Asleep in the Storm: My Miraculous but Humorous Story of Flying Across the Atlantic
And there arose a great storm of wind, and the waves beat into the ship, so that it was now full. And he was in the hinder part of the ship, asleep on a pillow: and they awake him, and say unto him, Master, carest thou not that we perish? And he arose, and rebuked the wind, and said unto the sea, Peace, be still. And the wind ceased, and there was a great calm. And he said unto them, Why are ye so fearful? how is it that ye have no faith? And they feared exceedingly, and said one to another, What manner of man is this, that even the wind and the sea obey him?” (Mark 4:37-41, KJV).
I have a story to tell. And among family and friends it’s become one of their absolute favorites. I hope you enjoy it, too. This one is rather humorous, but more than that — it’s miraculous.
My Ireland Excursion
It’s no secret that I’m Irish (among many other things). I’ve often said that I’ve got a lot of Irish — and plenty of German to kick it into gear. All my life I’d wanted to go to Ireland, and truth be told, I’ve always related to my Irish ancestry much more than any other.

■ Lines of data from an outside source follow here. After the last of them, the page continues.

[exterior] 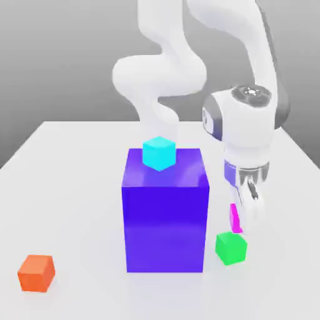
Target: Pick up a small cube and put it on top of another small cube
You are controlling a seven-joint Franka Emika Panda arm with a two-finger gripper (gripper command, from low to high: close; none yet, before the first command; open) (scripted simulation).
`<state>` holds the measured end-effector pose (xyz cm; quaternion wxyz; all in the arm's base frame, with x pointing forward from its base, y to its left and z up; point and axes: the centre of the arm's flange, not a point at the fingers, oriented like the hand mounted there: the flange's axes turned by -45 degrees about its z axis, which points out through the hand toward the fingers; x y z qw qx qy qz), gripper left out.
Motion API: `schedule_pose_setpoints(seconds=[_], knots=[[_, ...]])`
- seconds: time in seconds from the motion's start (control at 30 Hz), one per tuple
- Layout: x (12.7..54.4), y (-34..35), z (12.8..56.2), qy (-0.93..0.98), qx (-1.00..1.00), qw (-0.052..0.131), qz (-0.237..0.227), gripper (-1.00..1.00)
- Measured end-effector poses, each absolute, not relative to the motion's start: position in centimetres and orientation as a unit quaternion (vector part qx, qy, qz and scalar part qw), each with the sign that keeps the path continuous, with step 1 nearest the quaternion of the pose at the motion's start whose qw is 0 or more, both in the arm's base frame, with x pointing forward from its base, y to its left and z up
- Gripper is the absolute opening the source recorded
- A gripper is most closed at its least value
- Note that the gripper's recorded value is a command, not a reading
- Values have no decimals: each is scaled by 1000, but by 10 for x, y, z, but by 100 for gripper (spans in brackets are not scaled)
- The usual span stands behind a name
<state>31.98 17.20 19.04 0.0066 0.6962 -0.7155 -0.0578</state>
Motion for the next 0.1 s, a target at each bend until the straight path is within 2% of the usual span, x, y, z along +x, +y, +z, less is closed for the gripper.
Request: schedule_pose_setpoints(seconds=[0.1], knots=[[320,170,183,-717,695,9,-53,-100]])
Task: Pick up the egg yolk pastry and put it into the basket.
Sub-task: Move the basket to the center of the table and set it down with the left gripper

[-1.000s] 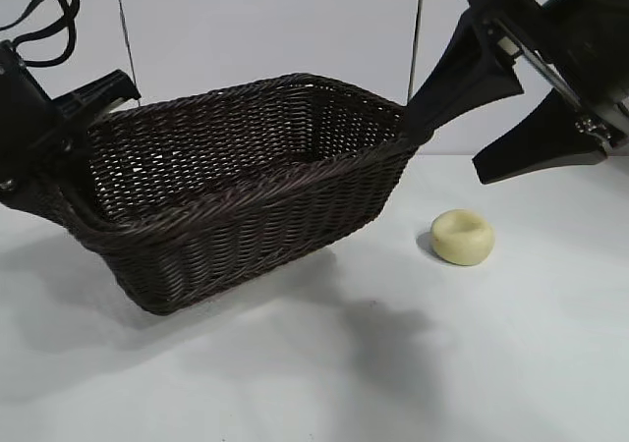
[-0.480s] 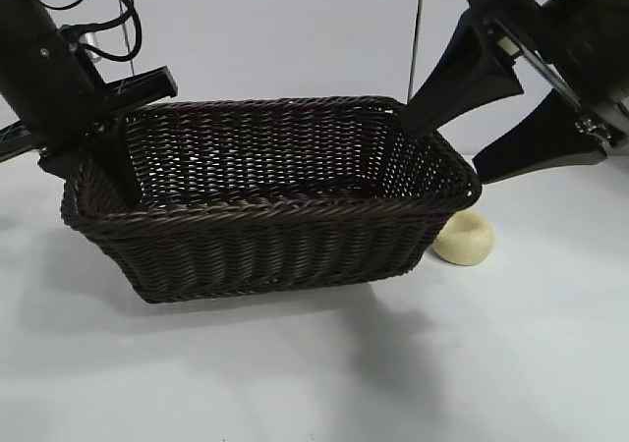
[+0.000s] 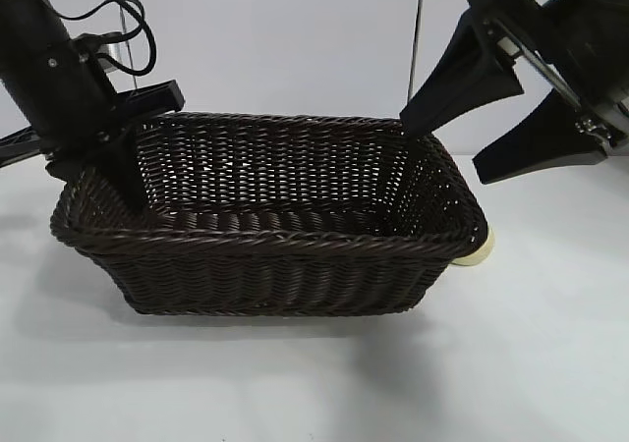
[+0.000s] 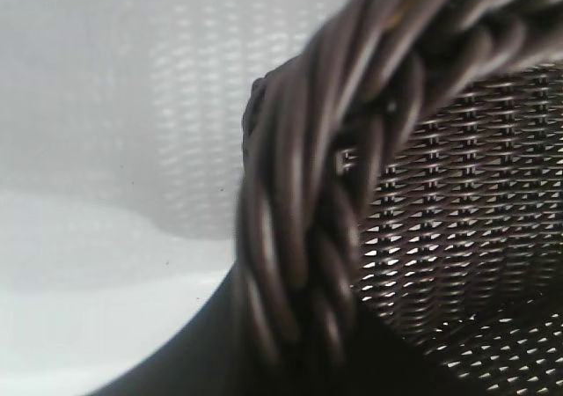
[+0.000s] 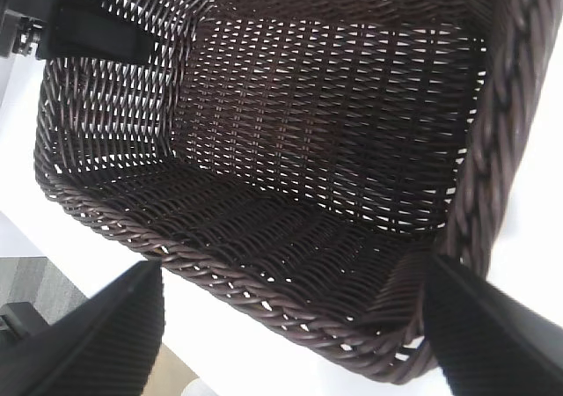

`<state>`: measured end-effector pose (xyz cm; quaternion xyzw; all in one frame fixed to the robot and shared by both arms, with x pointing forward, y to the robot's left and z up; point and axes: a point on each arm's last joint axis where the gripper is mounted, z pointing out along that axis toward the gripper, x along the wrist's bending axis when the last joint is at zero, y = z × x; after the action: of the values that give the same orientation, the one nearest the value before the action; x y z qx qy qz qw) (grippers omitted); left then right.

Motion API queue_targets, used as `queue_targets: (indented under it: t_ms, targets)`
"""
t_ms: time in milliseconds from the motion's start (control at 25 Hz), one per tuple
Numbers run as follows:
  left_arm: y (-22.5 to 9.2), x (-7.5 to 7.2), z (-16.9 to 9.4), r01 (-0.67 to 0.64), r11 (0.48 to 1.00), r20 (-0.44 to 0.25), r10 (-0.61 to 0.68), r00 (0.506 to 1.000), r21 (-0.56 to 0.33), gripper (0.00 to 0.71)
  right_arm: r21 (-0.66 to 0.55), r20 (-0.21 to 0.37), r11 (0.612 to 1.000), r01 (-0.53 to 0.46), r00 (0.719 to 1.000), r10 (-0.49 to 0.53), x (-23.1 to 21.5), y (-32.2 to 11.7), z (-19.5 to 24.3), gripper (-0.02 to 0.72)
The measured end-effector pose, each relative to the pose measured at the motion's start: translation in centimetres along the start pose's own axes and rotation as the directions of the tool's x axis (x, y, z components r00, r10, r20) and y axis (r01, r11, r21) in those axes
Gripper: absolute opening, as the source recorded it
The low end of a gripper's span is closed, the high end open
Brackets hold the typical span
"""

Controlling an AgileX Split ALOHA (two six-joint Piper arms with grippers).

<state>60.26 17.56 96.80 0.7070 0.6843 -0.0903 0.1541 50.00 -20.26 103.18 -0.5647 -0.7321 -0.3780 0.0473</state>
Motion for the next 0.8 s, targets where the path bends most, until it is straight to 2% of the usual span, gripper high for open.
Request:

When my opportunity to study abroad in Ireland presented itself, I was elated. But the odds were against me. In a class of eighty with a flood of applicants, only two people would be chosen. I submitted my application and completed the interview process. The semester prior to my leave I made preparations to go. The new mantra in my family became “Ireland or bust”. I had faith, being confident that I would go. I sensed it was God’s will for me and prepared accordingly. To my delight I was one of the two people chosen. How appropriate that both our names were Erin, which mean “Ireland” (hence the Gaelic “Eire”).
I studied in Belfast at Queen’s University for a semester, and it was one of the most cherished experiences of my entire life. While there I traveled the island extensively; making trips that included Scotland and England as well. When it came time to go home, I found it hard to leave. My flight out of Dublin would put me back home just in time for graduation. As rewarding as that should be, it was hardly a motivation to return.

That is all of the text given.